Print exactly the lines from the one that contains "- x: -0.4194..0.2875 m" through the final line of the entries below, both included, and nothing else; omit the pictures.

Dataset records
********************
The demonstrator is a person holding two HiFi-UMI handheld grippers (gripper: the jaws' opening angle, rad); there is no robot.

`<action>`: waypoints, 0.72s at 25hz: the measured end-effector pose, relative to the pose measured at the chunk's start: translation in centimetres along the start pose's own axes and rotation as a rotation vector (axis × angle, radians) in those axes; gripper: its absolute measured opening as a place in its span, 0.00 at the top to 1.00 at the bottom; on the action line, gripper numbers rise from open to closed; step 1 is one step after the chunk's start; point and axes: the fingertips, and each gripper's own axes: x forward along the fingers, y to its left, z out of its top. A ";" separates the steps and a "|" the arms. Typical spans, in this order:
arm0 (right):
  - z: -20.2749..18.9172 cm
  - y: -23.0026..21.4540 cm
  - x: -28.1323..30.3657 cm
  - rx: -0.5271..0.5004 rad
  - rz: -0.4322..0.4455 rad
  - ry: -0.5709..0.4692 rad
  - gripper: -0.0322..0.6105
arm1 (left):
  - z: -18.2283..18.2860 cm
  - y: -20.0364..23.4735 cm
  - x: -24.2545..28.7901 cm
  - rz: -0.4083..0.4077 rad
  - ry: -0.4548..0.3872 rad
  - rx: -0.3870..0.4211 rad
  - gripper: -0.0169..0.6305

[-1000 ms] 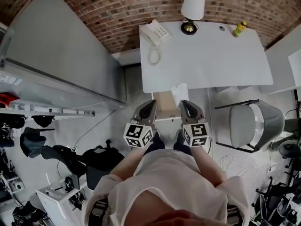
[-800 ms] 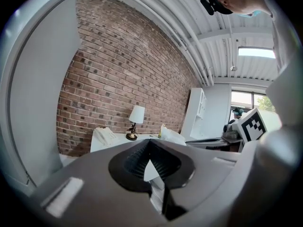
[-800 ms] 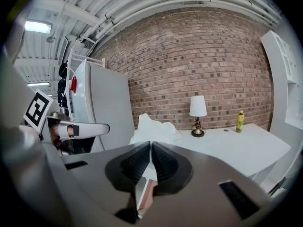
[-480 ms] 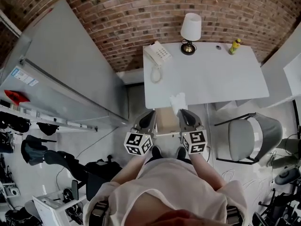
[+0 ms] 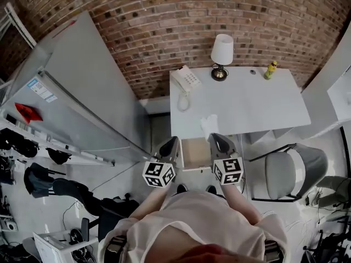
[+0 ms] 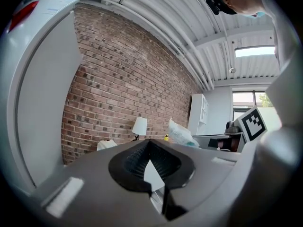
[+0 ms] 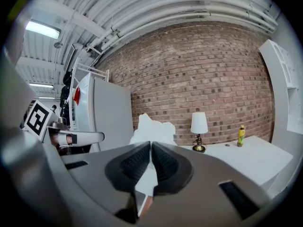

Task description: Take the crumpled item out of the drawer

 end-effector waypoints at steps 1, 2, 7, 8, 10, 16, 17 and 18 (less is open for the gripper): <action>0.3 0.0 -0.2 -0.003 -0.001 -0.007 0.92 | 0.2 -0.1 -0.2 0.003 -0.006 -0.001 0.96; 0.6 0.0 -0.6 -0.007 -0.003 -0.014 0.92 | 0.4 -0.3 -0.4 0.004 -0.010 -0.002 0.96; 1.4 -0.2 -1.5 -0.012 -0.018 -0.048 0.92 | 1.0 -0.9 -0.7 0.000 -0.032 -0.001 0.96; 1.5 -0.1 -1.6 -0.009 -0.016 -0.051 0.92 | 1.1 -0.9 -0.8 0.000 -0.035 -0.001 0.96; 1.6 0.1 -1.7 -0.007 -0.011 -0.054 0.92 | 1.3 -1.0 -1.0 0.002 -0.042 0.002 0.96; 1.6 0.3 -2.1 -0.004 -0.006 -0.063 0.92 | 0.9 -1.4 -1.3 0.009 -0.041 0.021 0.96; 1.7 0.4 -2.0 -0.005 -0.003 -0.063 0.92 | 0.9 -1.4 -1.3 0.009 -0.041 0.021 0.96; 1.7 0.4 -2.0 -0.006 -0.001 -0.063 0.92 | 0.9 -1.4 -1.3 0.009 -0.041 0.021 0.96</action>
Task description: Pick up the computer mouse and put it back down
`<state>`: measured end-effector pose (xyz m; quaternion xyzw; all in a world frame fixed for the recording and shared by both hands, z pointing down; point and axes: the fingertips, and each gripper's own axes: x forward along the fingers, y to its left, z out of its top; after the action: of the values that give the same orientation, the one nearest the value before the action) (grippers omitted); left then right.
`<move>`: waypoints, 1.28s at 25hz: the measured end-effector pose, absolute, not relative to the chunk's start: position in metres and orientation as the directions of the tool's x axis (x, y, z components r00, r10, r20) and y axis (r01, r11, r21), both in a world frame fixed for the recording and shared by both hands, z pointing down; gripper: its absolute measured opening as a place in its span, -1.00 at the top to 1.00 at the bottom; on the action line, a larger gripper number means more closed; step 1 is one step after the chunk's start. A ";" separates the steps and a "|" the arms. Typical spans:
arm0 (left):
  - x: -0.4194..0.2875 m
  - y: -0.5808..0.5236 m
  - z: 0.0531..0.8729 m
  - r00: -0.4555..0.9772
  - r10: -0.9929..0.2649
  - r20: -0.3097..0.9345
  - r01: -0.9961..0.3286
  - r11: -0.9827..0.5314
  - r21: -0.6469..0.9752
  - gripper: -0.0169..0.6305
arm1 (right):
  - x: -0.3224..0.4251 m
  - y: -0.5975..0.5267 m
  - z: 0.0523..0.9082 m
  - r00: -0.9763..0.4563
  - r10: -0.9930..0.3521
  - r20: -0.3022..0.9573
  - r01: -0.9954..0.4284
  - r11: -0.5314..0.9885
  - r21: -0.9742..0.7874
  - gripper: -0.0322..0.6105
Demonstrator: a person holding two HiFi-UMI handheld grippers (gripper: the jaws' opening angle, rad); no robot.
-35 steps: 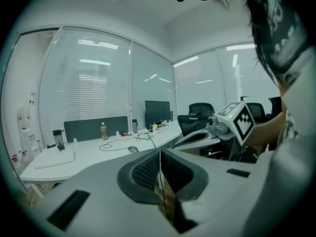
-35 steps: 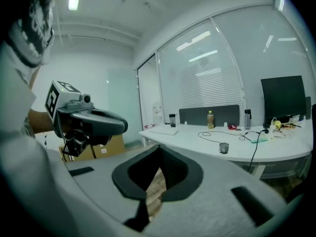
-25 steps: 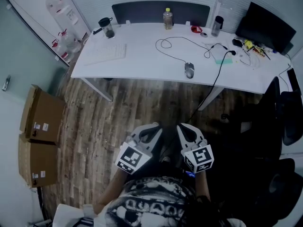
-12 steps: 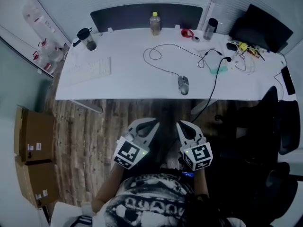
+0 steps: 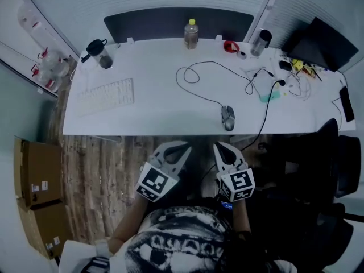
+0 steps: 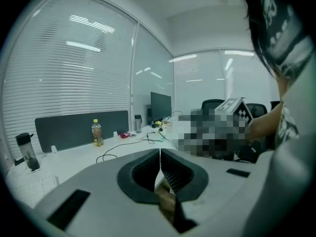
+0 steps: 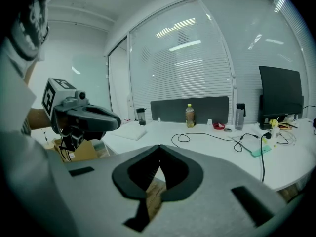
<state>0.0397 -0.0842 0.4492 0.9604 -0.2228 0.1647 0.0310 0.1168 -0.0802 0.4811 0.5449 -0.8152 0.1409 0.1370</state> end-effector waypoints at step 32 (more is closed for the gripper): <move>0.058 -0.140 0.463 0.788 -0.510 0.345 -0.549 -0.836 0.020 0.93 | 0.223 -0.186 0.617 -0.173 -0.766 0.618 -0.984 0.167 -0.068 -0.11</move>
<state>0.0578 -0.1405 0.4626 0.9437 -0.2804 0.1653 0.0595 0.2229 -0.1864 0.6167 0.6005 -0.7286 0.2361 0.2298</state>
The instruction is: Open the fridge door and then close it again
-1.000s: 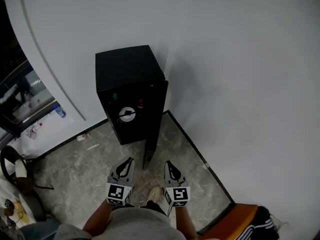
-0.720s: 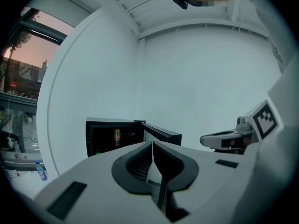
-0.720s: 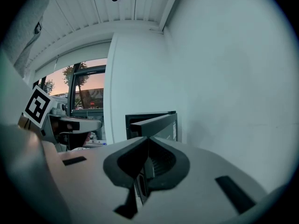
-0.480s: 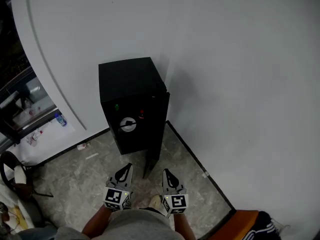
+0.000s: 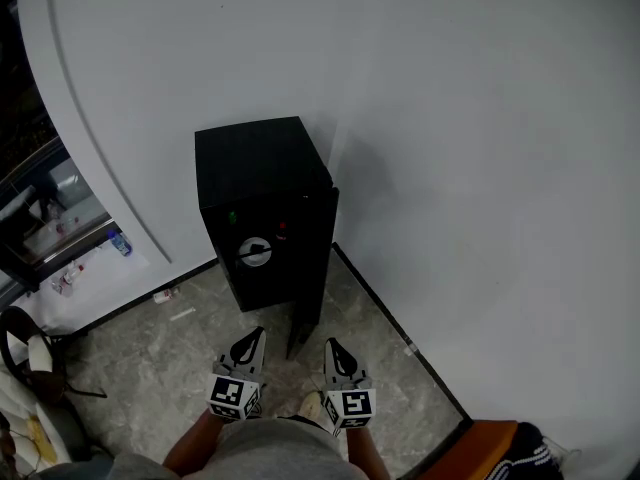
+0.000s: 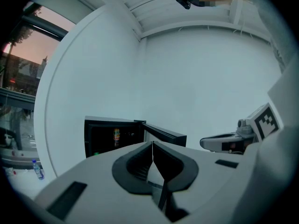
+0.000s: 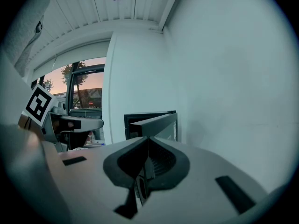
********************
▸ **Task result**
  - x: -0.4194..0.2875 m
  - y: -0.5808..0.5236 m
  - z: 0.0531..0.8729 m
  - r00: -0.4555..0.9772
  - r10: -0.9929..0.2649
  - r20: -0.3097..0.9345
  - r01: -0.9961..0.3286
  - r11: -0.9827..0.5314
  - r21: -0.6469..0.9752
  - gripper: -0.0169..0.6305
arm1 (right):
  - x: -0.3224..0.4251 m
  - y: -0.5975..0.5267 m
  - z: 0.0523..0.9082 m
  - r00: -0.9763..0.4563
  - r10: -0.9930..0.3521
  - r20: -0.3022..0.9573
  - r01: -0.9954..0.4284
  - r11: -0.5314..0.9885
  - r21: -0.9742..0.7874
  - gripper: -0.0322..0.6105
Demonstrator: a person holding two HiFi-UMI handheld grippers (gripper: the jaws' opening angle, rad); no robot.
-35 steps: 
-35 steps: 
-25 steps: 
-12 steps: 
+0 steps: 
+0 steps: 
+0 steps: 
<state>0.0397 -0.0842 0.4492 0.9604 -0.2228 0.1647 0.0310 0.1168 -0.0802 0.4811 0.5449 -0.8152 0.1409 0.1370</state> end-effector waypoints at step 32 (more is closed for the gripper): <move>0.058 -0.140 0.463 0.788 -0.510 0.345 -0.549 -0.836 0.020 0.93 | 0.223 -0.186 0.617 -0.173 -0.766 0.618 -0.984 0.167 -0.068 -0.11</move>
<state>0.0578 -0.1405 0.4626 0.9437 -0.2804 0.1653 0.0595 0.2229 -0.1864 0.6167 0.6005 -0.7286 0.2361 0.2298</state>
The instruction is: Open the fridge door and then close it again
-1.000s: 
-0.720s: 
-0.720s: 
-0.480s: 
+0.000s: 
+0.000s: 
+0.000s: 

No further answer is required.